--- TASK GOAL ---
The lines to repeat are those below from the one containing "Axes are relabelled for" down to the one containing "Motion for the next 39", both included; reproduce them exactly and nothing else.

--- EXERCISE DATA ---
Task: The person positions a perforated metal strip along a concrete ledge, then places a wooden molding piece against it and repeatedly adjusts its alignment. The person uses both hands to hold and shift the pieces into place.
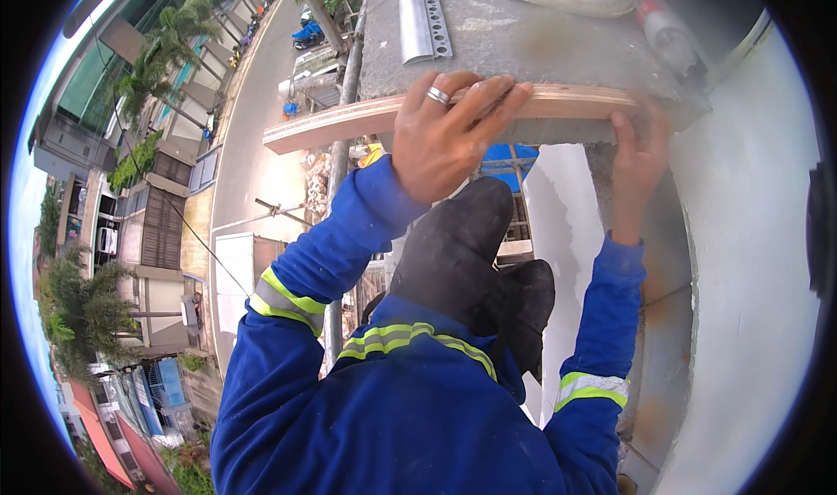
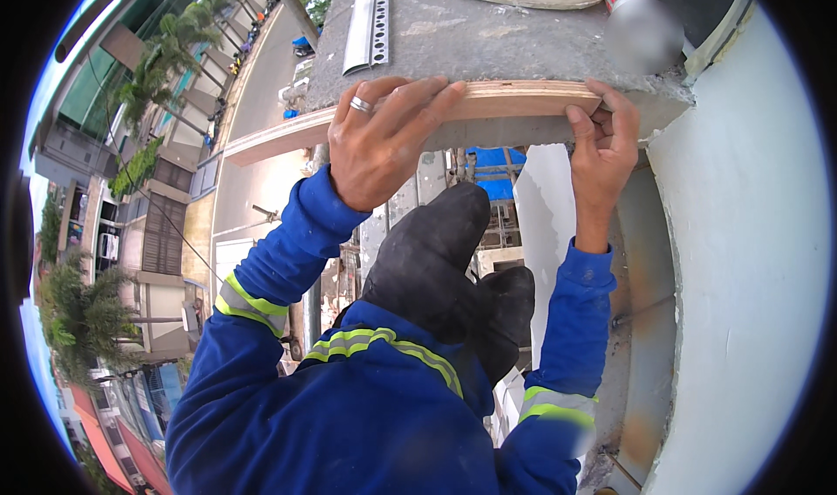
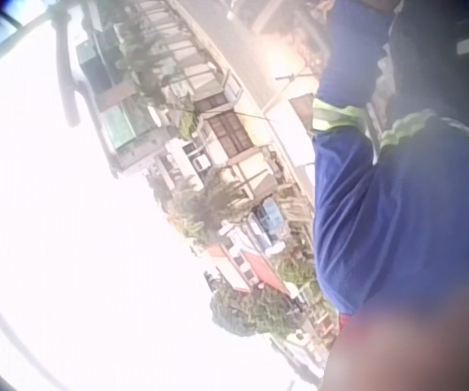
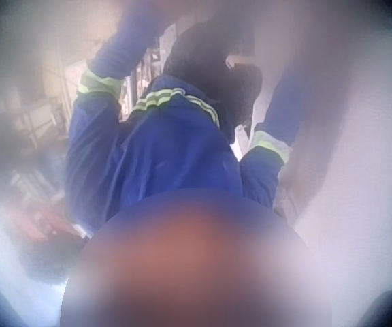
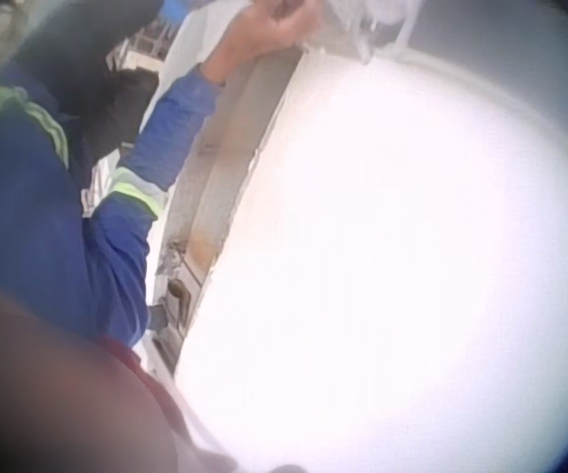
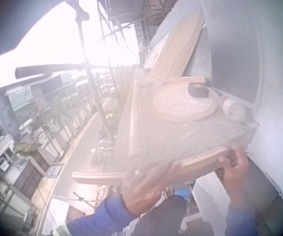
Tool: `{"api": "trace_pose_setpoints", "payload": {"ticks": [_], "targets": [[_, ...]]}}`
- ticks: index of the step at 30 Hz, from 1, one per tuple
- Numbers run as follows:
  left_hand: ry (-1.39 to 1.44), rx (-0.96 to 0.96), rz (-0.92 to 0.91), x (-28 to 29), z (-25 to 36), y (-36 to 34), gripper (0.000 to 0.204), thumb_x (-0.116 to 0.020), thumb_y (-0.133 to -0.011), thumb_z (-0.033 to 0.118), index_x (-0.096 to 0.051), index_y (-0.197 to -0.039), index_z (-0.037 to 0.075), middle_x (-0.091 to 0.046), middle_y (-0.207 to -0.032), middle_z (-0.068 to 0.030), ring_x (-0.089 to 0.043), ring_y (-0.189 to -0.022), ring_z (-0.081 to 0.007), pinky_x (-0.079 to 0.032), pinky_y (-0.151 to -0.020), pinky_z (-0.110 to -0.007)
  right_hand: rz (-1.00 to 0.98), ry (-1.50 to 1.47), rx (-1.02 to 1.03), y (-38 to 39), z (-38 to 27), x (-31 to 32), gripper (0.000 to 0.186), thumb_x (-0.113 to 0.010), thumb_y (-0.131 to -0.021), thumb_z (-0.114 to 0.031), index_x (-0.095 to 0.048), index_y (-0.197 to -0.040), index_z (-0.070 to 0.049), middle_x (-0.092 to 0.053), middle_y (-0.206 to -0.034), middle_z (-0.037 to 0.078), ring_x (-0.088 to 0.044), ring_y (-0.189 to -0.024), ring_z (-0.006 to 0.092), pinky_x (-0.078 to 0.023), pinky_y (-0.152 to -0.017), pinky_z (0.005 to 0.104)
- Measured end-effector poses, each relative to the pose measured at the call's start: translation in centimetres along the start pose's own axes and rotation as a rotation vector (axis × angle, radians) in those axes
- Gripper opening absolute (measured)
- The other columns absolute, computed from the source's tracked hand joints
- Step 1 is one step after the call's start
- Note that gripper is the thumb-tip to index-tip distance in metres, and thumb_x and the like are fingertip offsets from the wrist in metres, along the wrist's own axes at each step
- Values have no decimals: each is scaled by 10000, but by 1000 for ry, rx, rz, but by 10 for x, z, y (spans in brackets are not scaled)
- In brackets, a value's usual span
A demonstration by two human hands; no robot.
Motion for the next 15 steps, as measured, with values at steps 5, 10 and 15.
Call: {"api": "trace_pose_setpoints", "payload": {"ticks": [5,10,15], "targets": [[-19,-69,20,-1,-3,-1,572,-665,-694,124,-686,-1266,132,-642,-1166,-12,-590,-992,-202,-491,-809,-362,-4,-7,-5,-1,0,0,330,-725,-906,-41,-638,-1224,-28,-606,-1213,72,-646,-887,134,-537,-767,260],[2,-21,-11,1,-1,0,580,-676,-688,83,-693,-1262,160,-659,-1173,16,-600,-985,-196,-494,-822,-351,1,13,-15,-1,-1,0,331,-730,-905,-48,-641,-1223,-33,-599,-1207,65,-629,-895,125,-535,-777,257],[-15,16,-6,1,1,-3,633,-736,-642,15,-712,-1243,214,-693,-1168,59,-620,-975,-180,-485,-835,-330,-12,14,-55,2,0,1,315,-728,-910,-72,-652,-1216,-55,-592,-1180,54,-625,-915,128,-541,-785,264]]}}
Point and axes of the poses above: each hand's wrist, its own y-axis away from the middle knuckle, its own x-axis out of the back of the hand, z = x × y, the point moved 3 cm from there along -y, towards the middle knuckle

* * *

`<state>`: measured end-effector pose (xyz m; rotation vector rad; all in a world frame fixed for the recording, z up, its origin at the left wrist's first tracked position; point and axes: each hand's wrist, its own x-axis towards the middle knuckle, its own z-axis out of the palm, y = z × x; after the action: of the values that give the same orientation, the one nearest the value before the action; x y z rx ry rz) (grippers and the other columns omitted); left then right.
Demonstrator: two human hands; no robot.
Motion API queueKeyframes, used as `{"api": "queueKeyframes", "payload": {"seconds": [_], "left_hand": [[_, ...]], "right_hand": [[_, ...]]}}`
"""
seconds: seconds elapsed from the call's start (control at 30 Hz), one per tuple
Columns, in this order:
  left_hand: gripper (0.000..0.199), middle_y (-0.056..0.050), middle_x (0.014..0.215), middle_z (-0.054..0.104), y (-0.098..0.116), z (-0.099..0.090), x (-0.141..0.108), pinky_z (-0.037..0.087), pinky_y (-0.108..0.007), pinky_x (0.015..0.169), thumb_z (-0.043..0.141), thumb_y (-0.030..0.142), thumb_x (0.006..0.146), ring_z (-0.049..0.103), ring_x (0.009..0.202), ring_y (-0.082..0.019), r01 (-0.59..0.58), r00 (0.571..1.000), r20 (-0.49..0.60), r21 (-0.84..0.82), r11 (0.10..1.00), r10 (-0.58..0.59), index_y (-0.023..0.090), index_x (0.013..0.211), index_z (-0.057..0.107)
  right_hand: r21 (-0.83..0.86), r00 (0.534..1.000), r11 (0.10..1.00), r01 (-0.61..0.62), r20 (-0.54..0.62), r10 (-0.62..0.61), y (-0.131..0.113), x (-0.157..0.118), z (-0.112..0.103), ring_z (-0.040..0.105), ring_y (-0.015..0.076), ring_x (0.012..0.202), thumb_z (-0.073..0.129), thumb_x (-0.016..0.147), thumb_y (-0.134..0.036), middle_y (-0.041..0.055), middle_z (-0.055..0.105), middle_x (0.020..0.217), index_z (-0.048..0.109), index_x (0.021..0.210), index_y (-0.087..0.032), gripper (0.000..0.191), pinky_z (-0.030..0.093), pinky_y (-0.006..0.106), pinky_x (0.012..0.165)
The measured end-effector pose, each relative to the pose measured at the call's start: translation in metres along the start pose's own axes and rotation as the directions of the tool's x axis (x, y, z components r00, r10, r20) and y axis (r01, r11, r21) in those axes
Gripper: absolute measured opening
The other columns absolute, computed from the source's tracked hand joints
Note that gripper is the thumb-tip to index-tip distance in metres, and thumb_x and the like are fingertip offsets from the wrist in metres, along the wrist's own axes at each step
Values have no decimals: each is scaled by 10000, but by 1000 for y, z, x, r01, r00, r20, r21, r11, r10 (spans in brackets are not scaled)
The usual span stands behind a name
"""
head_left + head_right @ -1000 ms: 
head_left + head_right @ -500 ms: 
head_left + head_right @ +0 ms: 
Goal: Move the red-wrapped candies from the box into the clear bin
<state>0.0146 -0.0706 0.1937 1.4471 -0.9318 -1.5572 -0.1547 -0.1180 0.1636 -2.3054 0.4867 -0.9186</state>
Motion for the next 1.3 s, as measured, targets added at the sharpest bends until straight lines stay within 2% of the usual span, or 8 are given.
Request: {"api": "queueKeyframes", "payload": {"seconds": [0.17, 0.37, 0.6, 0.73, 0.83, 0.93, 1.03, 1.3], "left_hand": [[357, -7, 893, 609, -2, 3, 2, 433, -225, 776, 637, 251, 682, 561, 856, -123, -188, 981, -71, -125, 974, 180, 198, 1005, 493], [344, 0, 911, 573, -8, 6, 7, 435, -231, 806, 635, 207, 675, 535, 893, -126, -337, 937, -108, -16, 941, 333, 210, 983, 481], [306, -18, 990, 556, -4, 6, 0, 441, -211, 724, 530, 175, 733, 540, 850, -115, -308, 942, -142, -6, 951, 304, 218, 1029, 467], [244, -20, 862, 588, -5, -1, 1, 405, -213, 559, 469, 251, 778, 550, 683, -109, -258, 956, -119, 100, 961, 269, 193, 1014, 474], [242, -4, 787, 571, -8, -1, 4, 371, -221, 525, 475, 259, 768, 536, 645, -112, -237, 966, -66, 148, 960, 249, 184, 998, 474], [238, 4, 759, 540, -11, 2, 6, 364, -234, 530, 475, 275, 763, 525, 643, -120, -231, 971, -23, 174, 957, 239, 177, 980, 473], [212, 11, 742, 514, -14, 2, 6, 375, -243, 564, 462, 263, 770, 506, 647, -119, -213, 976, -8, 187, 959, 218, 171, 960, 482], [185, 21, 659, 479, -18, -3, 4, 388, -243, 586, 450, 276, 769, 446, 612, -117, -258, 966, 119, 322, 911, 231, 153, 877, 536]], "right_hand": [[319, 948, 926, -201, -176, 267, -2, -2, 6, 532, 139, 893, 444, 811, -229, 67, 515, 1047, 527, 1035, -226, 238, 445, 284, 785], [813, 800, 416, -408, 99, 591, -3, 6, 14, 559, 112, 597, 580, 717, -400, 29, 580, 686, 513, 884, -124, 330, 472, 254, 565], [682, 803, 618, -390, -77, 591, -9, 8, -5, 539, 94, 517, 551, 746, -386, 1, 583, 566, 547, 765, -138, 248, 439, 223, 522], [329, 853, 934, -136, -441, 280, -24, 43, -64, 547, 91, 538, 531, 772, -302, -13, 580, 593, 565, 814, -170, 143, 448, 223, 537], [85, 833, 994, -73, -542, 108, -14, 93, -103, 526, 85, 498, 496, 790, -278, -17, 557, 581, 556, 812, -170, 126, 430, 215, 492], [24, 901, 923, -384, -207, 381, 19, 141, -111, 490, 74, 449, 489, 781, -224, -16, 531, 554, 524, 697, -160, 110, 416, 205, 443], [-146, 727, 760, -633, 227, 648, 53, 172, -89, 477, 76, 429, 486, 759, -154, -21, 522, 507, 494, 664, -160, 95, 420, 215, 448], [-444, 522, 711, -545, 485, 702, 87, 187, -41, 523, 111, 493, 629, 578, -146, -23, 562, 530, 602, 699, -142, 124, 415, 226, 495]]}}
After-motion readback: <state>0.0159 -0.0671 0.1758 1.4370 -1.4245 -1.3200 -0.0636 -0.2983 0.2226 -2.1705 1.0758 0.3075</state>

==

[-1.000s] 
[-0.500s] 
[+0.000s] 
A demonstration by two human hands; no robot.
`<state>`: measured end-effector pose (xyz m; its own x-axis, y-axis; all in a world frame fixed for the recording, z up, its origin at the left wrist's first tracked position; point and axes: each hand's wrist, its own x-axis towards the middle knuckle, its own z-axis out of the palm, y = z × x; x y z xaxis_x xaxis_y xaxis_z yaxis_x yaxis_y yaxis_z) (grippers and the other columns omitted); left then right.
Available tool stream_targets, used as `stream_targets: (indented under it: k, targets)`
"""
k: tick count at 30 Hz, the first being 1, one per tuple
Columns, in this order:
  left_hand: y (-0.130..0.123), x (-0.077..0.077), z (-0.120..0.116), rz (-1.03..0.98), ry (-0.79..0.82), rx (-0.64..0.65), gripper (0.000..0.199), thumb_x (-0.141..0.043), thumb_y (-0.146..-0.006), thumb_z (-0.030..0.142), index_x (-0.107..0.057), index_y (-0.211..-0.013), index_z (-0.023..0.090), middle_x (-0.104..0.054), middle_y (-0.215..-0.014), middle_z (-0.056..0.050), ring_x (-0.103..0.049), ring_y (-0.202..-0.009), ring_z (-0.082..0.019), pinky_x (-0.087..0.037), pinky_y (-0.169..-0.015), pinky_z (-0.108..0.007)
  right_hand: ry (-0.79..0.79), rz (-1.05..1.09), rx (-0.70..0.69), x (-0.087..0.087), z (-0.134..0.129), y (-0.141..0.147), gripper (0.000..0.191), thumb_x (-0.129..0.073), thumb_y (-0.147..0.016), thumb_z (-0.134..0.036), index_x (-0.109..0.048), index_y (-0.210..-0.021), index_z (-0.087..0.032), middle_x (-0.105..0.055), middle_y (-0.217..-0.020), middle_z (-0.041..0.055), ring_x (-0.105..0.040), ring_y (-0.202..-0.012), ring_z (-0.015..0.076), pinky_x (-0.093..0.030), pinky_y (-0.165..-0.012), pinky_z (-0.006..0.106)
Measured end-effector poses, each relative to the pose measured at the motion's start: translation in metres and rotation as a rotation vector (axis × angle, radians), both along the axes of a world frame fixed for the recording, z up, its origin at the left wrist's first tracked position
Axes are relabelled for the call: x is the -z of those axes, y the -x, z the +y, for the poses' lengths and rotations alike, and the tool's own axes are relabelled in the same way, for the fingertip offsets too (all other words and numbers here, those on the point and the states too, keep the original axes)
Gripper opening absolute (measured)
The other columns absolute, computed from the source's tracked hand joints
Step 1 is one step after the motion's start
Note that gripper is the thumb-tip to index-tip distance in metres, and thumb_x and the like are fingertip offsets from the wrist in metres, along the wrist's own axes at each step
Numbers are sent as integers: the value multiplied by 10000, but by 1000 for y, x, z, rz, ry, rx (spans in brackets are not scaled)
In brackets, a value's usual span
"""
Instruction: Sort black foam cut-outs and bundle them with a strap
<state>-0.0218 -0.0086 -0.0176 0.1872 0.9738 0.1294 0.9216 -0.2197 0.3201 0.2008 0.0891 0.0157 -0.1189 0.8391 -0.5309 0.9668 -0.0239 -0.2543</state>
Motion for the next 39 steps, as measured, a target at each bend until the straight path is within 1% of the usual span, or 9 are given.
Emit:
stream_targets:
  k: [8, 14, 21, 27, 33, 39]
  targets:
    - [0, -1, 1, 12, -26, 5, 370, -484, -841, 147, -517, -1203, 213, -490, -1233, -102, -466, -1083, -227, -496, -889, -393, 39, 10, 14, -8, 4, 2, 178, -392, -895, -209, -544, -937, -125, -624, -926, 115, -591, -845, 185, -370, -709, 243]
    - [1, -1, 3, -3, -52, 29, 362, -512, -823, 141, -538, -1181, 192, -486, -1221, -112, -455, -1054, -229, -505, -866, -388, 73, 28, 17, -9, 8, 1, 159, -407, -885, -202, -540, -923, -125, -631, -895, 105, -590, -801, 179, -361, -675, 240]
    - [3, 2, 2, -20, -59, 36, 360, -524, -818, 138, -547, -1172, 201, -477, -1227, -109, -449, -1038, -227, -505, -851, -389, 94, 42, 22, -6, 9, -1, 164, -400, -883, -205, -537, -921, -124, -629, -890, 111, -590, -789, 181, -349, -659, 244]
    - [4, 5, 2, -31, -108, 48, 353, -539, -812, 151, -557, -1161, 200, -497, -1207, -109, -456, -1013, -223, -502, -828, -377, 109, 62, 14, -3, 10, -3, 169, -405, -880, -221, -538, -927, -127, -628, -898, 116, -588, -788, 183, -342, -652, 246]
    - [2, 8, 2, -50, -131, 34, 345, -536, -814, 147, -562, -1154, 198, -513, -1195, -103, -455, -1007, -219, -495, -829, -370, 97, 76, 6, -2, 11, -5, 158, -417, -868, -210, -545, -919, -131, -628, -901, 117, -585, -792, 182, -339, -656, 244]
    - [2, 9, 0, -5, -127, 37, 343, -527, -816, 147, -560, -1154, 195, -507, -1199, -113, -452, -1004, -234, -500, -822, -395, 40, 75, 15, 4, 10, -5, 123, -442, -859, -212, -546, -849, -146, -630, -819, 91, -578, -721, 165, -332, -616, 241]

--- OUTPUT OF THE TASK ---
Axes are relabelled for the call: x is the -z of those axes, y the -x, z the +y, for the poses' lengths and rotations alike, and the tool's own axes are relabelled in the same way, for the fingertip offsets too (all other words and numbers here, those on the point and the states too, keep the original axes)
Gripper opening absolute (measured)
The other columns absolute, computed from the source's tracked hand joints
Step 1 is one step after the motion's start
Note that gripper is the thumb-tip to index-tip distance in metres, and thumb_x and the like are fingertip offsets from the wrist in metres, along the wrist's own axes at each step
Numbers are sent as integers: the value multiplied by 10000, but by 1000 for y, x, z, rz, ry, rx (spans in brackets are not scaled)
In brackets, a value's usual span
"""
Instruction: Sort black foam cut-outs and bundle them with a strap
<state>-0.0218 -0.0086 -0.0176 0.1872 0.9738 0.1294 0.9216 -0.2197 0.3201 0.2008 0.0891 0.0157 -0.1189 0.8391 -0.5309 0.9668 -0.0239 -0.2543</state>
Motion for the next 39 steps, as measured, a target at each bend until the straight path is within 1% of the usual span, or 9 are given.

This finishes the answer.